____ WORKING DATA

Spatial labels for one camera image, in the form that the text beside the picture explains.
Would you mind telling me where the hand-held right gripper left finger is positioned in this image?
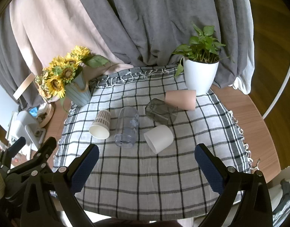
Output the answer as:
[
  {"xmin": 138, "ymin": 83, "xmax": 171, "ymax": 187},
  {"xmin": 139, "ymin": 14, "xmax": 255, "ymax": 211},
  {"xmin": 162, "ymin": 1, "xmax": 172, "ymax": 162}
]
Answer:
[{"xmin": 20, "ymin": 144, "xmax": 99, "ymax": 227}]

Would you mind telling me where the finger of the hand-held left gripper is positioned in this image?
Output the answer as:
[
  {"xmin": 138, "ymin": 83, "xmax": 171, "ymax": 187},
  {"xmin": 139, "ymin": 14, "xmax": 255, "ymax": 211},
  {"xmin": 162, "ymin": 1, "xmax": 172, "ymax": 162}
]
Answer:
[
  {"xmin": 0, "ymin": 136, "xmax": 26, "ymax": 168},
  {"xmin": 7, "ymin": 137, "xmax": 58, "ymax": 181}
]

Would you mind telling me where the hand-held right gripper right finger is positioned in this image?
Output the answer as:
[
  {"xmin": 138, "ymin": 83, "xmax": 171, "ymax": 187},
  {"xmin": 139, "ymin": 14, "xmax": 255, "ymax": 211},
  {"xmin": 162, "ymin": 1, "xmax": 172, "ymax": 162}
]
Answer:
[{"xmin": 194, "ymin": 143, "xmax": 274, "ymax": 227}]

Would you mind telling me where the patterned paper cup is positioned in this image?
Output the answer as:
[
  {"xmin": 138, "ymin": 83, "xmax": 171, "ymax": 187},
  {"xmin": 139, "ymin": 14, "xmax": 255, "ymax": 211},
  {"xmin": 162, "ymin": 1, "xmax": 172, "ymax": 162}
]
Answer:
[{"xmin": 89, "ymin": 109, "xmax": 111, "ymax": 139}]

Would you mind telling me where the white cup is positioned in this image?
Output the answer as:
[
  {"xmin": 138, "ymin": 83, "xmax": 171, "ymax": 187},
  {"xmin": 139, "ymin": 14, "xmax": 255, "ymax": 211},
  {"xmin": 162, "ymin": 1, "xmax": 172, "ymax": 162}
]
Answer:
[{"xmin": 143, "ymin": 125, "xmax": 174, "ymax": 154}]

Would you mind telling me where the clear plastic cup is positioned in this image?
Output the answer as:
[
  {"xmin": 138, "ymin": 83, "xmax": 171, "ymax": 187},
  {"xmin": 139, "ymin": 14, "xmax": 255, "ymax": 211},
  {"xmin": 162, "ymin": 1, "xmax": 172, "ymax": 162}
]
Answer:
[{"xmin": 114, "ymin": 107, "xmax": 140, "ymax": 149}]

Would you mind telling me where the grey transparent glass cup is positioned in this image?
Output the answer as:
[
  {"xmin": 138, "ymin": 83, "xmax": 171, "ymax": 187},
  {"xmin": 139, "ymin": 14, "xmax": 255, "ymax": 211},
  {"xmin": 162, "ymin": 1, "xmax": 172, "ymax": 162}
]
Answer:
[{"xmin": 145, "ymin": 98, "xmax": 178, "ymax": 126}]

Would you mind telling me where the pink cup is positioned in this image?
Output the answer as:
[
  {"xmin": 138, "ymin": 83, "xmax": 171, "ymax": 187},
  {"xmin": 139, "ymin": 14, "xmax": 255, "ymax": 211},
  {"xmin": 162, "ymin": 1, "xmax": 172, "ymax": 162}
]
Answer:
[{"xmin": 165, "ymin": 89, "xmax": 197, "ymax": 111}]

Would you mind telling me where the white desk device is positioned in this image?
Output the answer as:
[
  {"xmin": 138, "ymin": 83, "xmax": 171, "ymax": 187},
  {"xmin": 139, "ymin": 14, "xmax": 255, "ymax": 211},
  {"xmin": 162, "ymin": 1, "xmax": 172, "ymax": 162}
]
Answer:
[{"xmin": 8, "ymin": 110, "xmax": 46, "ymax": 145}]

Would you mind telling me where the round wooden box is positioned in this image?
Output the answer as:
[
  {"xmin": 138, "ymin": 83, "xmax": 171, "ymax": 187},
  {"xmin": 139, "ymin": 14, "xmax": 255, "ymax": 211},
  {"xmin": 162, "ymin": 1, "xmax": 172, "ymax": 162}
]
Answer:
[{"xmin": 38, "ymin": 103, "xmax": 55, "ymax": 127}]

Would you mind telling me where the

________

EXERCISE: Copy out the records exactly; the pictures stay behind.

OUTPUT OF THE TASK:
Spatial labels for one camera image, in the form that the text beside the picture explains.
Would you mind telling me where the hand-held right gripper left finger is positioned in this image?
Output the answer as:
[
  {"xmin": 138, "ymin": 83, "xmax": 171, "ymax": 187},
  {"xmin": 139, "ymin": 14, "xmax": 255, "ymax": 211},
  {"xmin": 162, "ymin": 1, "xmax": 172, "ymax": 162}
]
Answer:
[{"xmin": 20, "ymin": 144, "xmax": 99, "ymax": 227}]

Would you mind telling me where the finger of the hand-held left gripper is positioned in this image?
Output the answer as:
[
  {"xmin": 138, "ymin": 83, "xmax": 171, "ymax": 187},
  {"xmin": 139, "ymin": 14, "xmax": 255, "ymax": 211},
  {"xmin": 162, "ymin": 1, "xmax": 172, "ymax": 162}
]
Answer:
[
  {"xmin": 0, "ymin": 136, "xmax": 26, "ymax": 168},
  {"xmin": 7, "ymin": 137, "xmax": 58, "ymax": 181}
]

Would you mind telling me where the hand-held right gripper right finger is positioned in this image?
Output the answer as:
[
  {"xmin": 138, "ymin": 83, "xmax": 171, "ymax": 187},
  {"xmin": 139, "ymin": 14, "xmax": 255, "ymax": 211},
  {"xmin": 162, "ymin": 1, "xmax": 172, "ymax": 162}
]
Answer:
[{"xmin": 194, "ymin": 143, "xmax": 274, "ymax": 227}]

Would you mind telling me where the patterned paper cup is positioned in this image?
Output the answer as:
[
  {"xmin": 138, "ymin": 83, "xmax": 171, "ymax": 187},
  {"xmin": 139, "ymin": 14, "xmax": 255, "ymax": 211},
  {"xmin": 162, "ymin": 1, "xmax": 172, "ymax": 162}
]
Answer:
[{"xmin": 89, "ymin": 109, "xmax": 111, "ymax": 139}]

Would you mind telling me where the white cup is positioned in this image?
Output the answer as:
[
  {"xmin": 138, "ymin": 83, "xmax": 171, "ymax": 187},
  {"xmin": 139, "ymin": 14, "xmax": 255, "ymax": 211},
  {"xmin": 162, "ymin": 1, "xmax": 172, "ymax": 162}
]
Answer:
[{"xmin": 143, "ymin": 125, "xmax": 174, "ymax": 154}]

Would you mind telling me where the clear plastic cup is positioned in this image?
Output the answer as:
[
  {"xmin": 138, "ymin": 83, "xmax": 171, "ymax": 187},
  {"xmin": 139, "ymin": 14, "xmax": 255, "ymax": 211},
  {"xmin": 162, "ymin": 1, "xmax": 172, "ymax": 162}
]
Answer:
[{"xmin": 114, "ymin": 107, "xmax": 140, "ymax": 149}]

Would you mind telling me where the grey transparent glass cup is positioned in this image?
Output the answer as:
[
  {"xmin": 138, "ymin": 83, "xmax": 171, "ymax": 187},
  {"xmin": 139, "ymin": 14, "xmax": 255, "ymax": 211},
  {"xmin": 162, "ymin": 1, "xmax": 172, "ymax": 162}
]
Answer:
[{"xmin": 145, "ymin": 98, "xmax": 178, "ymax": 126}]

Would you mind telling me where the pink cup is positioned in this image?
Output the answer as:
[
  {"xmin": 138, "ymin": 83, "xmax": 171, "ymax": 187},
  {"xmin": 139, "ymin": 14, "xmax": 255, "ymax": 211},
  {"xmin": 162, "ymin": 1, "xmax": 172, "ymax": 162}
]
Answer:
[{"xmin": 165, "ymin": 89, "xmax": 197, "ymax": 111}]

Would you mind telling me where the white desk device is positioned in this image?
Output the answer as:
[
  {"xmin": 138, "ymin": 83, "xmax": 171, "ymax": 187},
  {"xmin": 139, "ymin": 14, "xmax": 255, "ymax": 211},
  {"xmin": 162, "ymin": 1, "xmax": 172, "ymax": 162}
]
Answer:
[{"xmin": 8, "ymin": 110, "xmax": 46, "ymax": 145}]

Would you mind telling me where the round wooden box is positioned in this image?
Output the answer as:
[
  {"xmin": 138, "ymin": 83, "xmax": 171, "ymax": 187},
  {"xmin": 139, "ymin": 14, "xmax": 255, "ymax": 211},
  {"xmin": 162, "ymin": 1, "xmax": 172, "ymax": 162}
]
Answer:
[{"xmin": 38, "ymin": 103, "xmax": 55, "ymax": 127}]

Would you mind telling me where the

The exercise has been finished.